The Corner

The Anonymity Debate — A Day Later

Well,  one thing is clear, the subject is more interesting to a lot of folks than the Sotomayor nomination. Since the email keeps coming in  (though largely prompted by  bloggers elsewhere) I thought I’d just clarify my own position on all this. 

First, I don’t second guess Ed Whelan’s apology and had he asked me in advance what he was going to do I would have told him not to bother outing Blevins, regardless of what Blevins said about him. Not so much because I think Ed owes “Publius” such deference, but because it’s problably not worth the headache or the precedent.

As for my own position on all of this, I don’t see any reason whatsoever to change my basic argument from my initial post, which was this:

…In short, I think the answer to this question depends entirely on the conduct of the anonyblogger. It seems counter-intuitive to bullies and cowards who like the idea of sticking pins in voodoo dolls from a safe distance, but anonyblogging requires more politeness and decency even though it liberates you to use less. If you are honest, fair-minded, and polite I think people should probably respect your anonymity. If you play fast and loose with the truth and are altogether a shabby person, I am at a loss as to why everyone should respect your desire to hurl insults and brickbats from the safety of anonymity. The expectation of anonymity strikes me as a classic example of a privilege, not a right.

Jon Adler, who has strong feelings about the sanctity of anonyblogging, found no objection to this, nor have I seen any convincing argument why any of this is wrong. As I said in the same post, I was a little torn about the issue, and I remain so. I suggested (and probably could have been more declarative) that there are areas where anonymous blogging makes a real contribution, and I still think that’s the case.

I should add since so much of the email in response (seemingly prompted from Sullivan [yawn] and others) is so nasty and personal, that I have received tens of thousands of nasty emails from people, some whom it would have been great fun (and even newsworthy) to “out.” To date, I have never intentionally revealed a single person’s identity or email address.
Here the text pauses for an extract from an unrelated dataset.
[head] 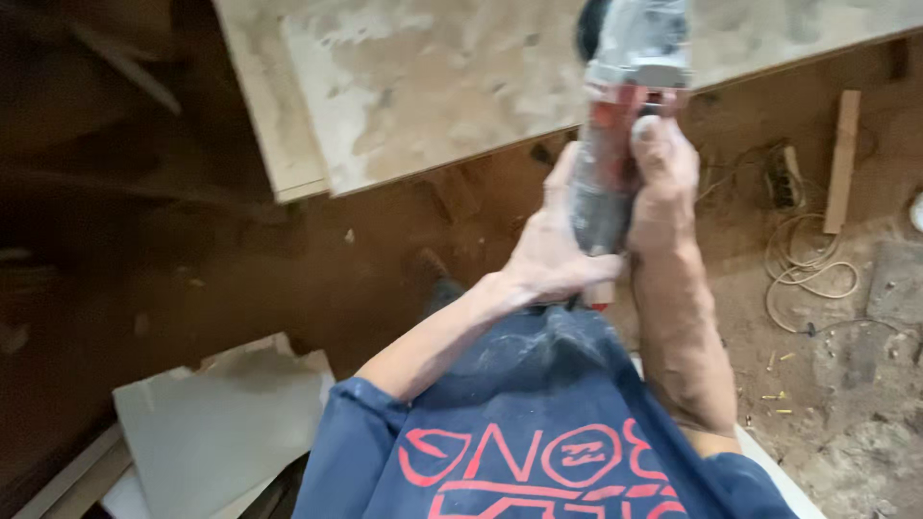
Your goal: The person hammers nails into a large white panel, then uses a scraper to clean the edge. They flip the panel over and use an angle grinder to smooth the surface, producing sparks.
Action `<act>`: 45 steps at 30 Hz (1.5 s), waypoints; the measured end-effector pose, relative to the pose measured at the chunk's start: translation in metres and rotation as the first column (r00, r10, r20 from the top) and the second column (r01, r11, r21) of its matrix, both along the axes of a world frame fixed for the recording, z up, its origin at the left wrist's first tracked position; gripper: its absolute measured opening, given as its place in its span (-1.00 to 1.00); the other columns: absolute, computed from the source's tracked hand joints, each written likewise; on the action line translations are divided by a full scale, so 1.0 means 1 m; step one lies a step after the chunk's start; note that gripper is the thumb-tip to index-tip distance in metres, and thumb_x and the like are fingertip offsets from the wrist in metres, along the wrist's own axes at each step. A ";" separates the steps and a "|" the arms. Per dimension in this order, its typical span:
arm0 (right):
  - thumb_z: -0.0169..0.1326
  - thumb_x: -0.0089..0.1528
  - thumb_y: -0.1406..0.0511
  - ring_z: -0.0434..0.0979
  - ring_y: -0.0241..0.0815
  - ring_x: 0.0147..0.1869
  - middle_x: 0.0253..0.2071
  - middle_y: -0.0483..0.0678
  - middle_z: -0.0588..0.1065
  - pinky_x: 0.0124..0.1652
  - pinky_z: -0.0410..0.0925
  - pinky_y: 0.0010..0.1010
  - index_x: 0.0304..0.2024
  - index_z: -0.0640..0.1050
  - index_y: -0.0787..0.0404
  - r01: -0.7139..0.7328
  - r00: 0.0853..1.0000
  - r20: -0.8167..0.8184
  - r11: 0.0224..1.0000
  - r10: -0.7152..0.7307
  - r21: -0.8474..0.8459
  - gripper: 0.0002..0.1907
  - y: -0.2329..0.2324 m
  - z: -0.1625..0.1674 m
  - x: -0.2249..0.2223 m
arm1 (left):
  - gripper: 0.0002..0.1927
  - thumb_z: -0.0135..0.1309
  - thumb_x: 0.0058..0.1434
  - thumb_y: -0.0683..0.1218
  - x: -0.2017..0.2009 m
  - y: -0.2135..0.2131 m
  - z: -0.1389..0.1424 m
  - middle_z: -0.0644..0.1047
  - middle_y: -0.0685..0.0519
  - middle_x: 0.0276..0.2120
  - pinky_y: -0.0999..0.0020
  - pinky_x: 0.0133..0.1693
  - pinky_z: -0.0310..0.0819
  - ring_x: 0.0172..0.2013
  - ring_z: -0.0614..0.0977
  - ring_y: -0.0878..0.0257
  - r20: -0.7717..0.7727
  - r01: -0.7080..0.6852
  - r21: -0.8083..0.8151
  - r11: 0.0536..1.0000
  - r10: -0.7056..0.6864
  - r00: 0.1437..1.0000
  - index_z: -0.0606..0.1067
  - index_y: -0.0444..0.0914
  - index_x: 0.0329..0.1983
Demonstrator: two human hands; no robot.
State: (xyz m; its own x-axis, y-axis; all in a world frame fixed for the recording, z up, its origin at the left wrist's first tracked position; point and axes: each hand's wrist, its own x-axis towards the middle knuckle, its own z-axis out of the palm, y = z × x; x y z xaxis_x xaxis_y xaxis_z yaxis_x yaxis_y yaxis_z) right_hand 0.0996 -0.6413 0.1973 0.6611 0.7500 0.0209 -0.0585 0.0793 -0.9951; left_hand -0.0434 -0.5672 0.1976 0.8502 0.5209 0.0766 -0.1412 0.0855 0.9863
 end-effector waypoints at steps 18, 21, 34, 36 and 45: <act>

If had as little integrity as so many of these people insist, that would not be the case.

Now where I seem to have tripped myself up is in this discussion about the Federalist Papers and anonymity. I think there’s a lot of tendentiousness and bad faith in some peoples’ reading of what I wrote. And, I think I probably made it easier for some to distort my intent by being sloppy. For instance, when I referred to “amateur pundits” some people took me as denigrating bloggers over some caste of professional pundits. But as any fair reading of what I’ve written about this sort of thing over the years would show, I don’t see things that way. My point was that I thought comparing some anonymous insult-hurler who blogs under a pseudonym to Hamilton, Madison or Jay struck me as kind of silly. I still think it’s kind of silly. But it seems that the rest of the discussion on the web hinged on the Federalist analogy and Blevins/Publius and people understandably confused my point.

Anyway, it’s been an interesting discussion and I think it’s revealing how deeply invested people are in the issue.